Kentuckians collectively owe more than $20 million in student loan debt, and a new informal survey sheds light on how heavy student loan payments are affecting the lives of borrowers across the Commonwealth.
Research from the Kentucky Center for Economic Policy found almost one in five inhabitants have student debt, including 20,000 people at retirement age or close to retirement age.
Ashley Spalding, director of research at the Centre, said the situation is preventing many people from buying a home, starting a business or accessing health care.
“Wages aren’t going up that much, and the cost of college is skyrocketing, and interest rates have been high on those loans,” Spalding explained.
The US Department of Education estimates over the past year that it has forgiven more than $17 billion in debt for more than 700,000 borrowers. The Biden administration’s pause on student loan repayments is set to expire on August 31. Experts said it’s still unclear whether the break will be extended into the fall.

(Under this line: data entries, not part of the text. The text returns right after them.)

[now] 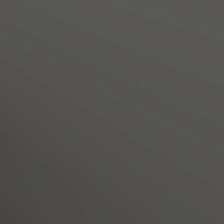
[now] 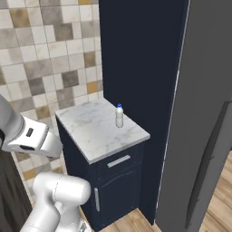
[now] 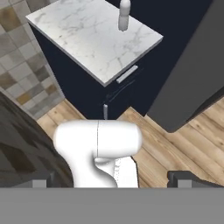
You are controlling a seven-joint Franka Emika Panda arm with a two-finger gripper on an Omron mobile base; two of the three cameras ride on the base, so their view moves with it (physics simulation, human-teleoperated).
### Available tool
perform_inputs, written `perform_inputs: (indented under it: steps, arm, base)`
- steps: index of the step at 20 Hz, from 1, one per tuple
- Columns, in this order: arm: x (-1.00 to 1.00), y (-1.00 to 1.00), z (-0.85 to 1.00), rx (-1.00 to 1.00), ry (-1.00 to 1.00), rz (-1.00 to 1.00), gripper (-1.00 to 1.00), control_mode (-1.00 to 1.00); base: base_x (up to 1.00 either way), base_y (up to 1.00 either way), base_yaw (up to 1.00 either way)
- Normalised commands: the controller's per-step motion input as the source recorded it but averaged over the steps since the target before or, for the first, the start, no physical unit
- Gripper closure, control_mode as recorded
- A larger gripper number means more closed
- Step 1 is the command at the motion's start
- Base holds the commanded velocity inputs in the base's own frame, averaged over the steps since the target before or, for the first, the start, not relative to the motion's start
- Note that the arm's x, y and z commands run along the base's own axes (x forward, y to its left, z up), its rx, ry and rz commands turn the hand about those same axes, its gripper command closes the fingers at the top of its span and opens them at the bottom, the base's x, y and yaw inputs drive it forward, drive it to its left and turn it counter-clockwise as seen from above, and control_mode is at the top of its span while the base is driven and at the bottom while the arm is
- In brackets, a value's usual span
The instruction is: Take the bottled waters from the counter and place them in the freezer to freeze. Close the freezer door after placing the bottles.
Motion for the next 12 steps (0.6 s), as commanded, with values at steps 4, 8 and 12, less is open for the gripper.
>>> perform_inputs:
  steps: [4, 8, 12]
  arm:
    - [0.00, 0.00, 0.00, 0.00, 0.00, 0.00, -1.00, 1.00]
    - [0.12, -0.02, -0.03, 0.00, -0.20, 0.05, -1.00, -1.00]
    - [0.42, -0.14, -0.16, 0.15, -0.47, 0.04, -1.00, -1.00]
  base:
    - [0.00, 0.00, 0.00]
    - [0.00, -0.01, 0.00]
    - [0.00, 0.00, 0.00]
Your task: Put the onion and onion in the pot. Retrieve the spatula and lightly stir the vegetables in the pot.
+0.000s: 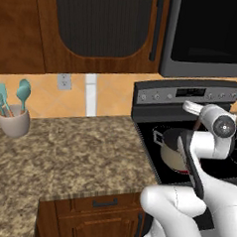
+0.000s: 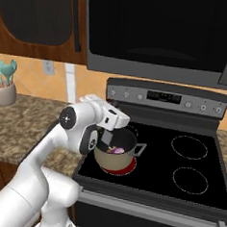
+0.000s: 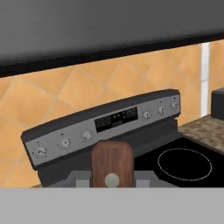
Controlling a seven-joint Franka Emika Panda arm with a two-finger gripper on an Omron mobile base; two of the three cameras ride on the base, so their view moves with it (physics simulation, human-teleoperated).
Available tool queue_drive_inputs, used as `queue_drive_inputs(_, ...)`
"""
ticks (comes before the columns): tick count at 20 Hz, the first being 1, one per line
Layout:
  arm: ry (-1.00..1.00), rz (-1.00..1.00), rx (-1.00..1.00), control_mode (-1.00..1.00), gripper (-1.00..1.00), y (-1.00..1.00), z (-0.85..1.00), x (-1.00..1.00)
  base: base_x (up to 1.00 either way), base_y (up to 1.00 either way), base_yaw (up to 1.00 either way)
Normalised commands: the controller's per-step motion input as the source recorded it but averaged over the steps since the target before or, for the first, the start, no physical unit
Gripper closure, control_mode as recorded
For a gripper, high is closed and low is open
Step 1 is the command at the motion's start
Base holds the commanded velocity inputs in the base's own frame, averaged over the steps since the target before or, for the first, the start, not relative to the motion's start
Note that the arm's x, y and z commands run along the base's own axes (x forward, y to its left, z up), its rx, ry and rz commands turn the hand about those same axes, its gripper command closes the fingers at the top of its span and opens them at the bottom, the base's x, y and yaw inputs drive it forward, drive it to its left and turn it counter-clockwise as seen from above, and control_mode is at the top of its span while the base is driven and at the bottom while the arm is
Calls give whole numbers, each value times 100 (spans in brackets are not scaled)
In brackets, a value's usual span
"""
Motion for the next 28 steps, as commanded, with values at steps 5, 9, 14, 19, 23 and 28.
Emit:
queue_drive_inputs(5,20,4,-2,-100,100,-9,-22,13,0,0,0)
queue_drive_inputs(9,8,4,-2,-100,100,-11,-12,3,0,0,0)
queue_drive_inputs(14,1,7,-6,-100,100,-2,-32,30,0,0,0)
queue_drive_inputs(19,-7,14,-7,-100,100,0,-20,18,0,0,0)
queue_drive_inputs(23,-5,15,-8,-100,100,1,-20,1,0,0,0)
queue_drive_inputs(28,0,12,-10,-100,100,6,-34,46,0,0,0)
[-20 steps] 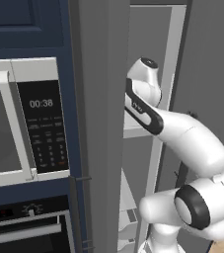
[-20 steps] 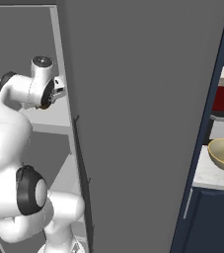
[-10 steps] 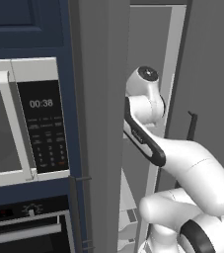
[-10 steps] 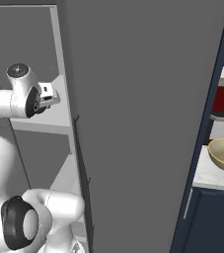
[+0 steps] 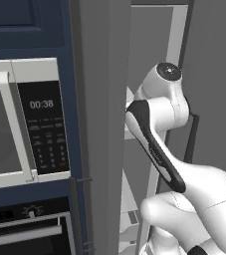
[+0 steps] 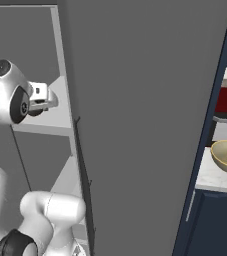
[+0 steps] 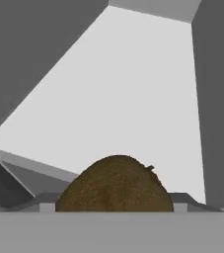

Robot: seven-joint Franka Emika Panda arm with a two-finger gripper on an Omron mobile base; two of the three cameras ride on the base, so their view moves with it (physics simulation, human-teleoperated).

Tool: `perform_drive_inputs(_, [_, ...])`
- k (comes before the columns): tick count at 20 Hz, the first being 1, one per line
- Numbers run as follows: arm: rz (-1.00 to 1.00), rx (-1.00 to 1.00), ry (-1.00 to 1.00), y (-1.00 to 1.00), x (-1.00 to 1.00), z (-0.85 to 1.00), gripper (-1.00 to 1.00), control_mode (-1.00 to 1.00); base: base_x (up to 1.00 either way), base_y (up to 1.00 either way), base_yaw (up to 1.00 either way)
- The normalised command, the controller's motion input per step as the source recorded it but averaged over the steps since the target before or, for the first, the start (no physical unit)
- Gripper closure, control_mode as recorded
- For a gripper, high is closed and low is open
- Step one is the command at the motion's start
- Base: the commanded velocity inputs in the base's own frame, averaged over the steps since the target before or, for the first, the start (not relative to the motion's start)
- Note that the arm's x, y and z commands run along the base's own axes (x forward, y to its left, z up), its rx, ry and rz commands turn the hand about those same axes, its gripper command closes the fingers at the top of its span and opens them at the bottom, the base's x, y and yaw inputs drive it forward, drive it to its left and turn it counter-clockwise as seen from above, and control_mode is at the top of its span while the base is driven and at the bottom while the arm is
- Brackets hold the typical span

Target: Take the pear, fish, and kiwi from the freezer and place them in the bowl on the counter.

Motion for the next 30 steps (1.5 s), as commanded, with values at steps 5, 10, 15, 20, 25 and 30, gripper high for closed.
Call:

Louisville resident Celine Mutuyemaria said she currently has more than $100,000 in student loan debt and said her financial situation is affecting her mental health.
“It affects me in many ways,” Mutuyemaria stressed. “I actually have a lot of anxiety about if and when student loan repayments will resume.”
She added that her student loans are negatively affecting her credit rating, which is a hindrance to her dream of owning a home.
“I think home ownership seems really out of my sight right now because of the burden of my student loans,” Mutuyemaria lamented.
The White House too recently announced it would be cancel student loans of all former Corinthian Colleges students, after investigations found the for-profit colleges defrauded students, the largest loan release by the federal government to date.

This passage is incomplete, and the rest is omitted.